Article ID | Journal | Published Year | Pages | File Type |
---|---|---|---|---|
172880 | Computers & Chemical Engineering | 2012 | 9 Pages |
The Fischer–Tropsch reactor is sectioned into stages based on the systematic method given by Hillestad (2010). The design functions are optimized to maximize the concentration of C11+ at the end of reactor path. The decision variables are fluid mixing, hydrogen distribution, heat transfer area distribution, coolant temperature, and catalyst concentration. With the path temperature constrained by 250 °C, staging of the reactor will increase the concentration of C11+. For a three-stage reactor, the concentration is increased by 2.50% compared to a single-stage reactor. The optimal mixing structure is plug flow to have the maximum possible conversion. A case study is conducted to separate and distribute hydrogen along the reactor path. This will reduce H2/CO at the beginning of the path and increase chain growth probability. The results show that for a three-stage reactor, the concentration of C11+ is increased by 15.93% compared to single-stage reactor.
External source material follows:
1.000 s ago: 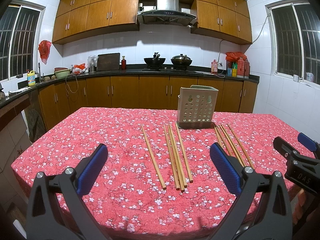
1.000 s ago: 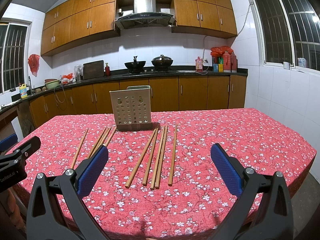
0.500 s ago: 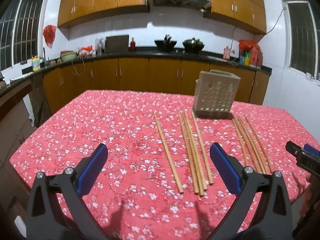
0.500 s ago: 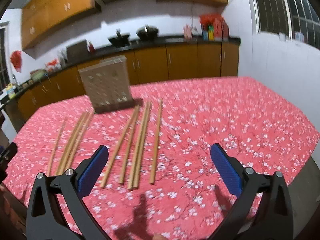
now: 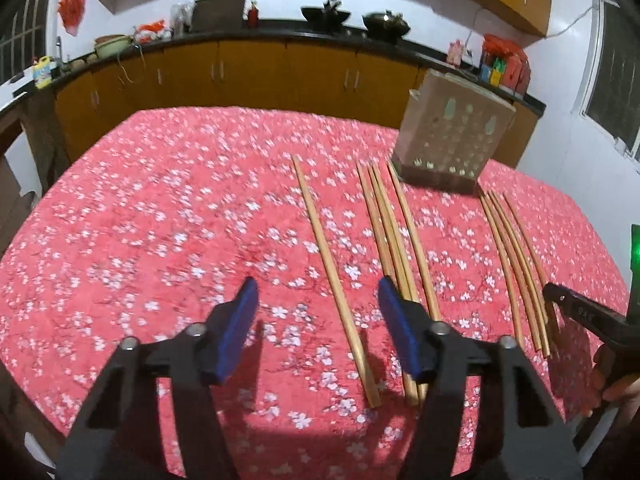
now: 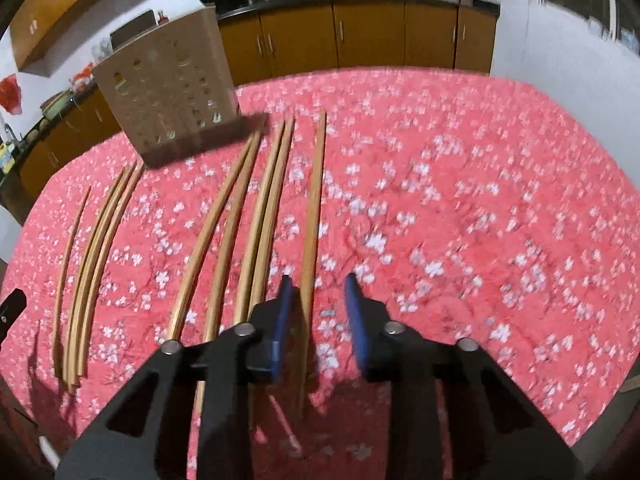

► The iron based catalyst Fischer–Tropsch (FT) reactor is sectioned into stages. ► The design functions are optimized to maximize the concentration of C11+ (wax) at the end of reactor path. ► Staging of the FT reactor will increase the production rate of wax by 2.50% going from one to three stages. ► Hydrogen is separated and distributed hydrogen along the reactor path and wax concentration is increased by 15.93% going from one to three stages.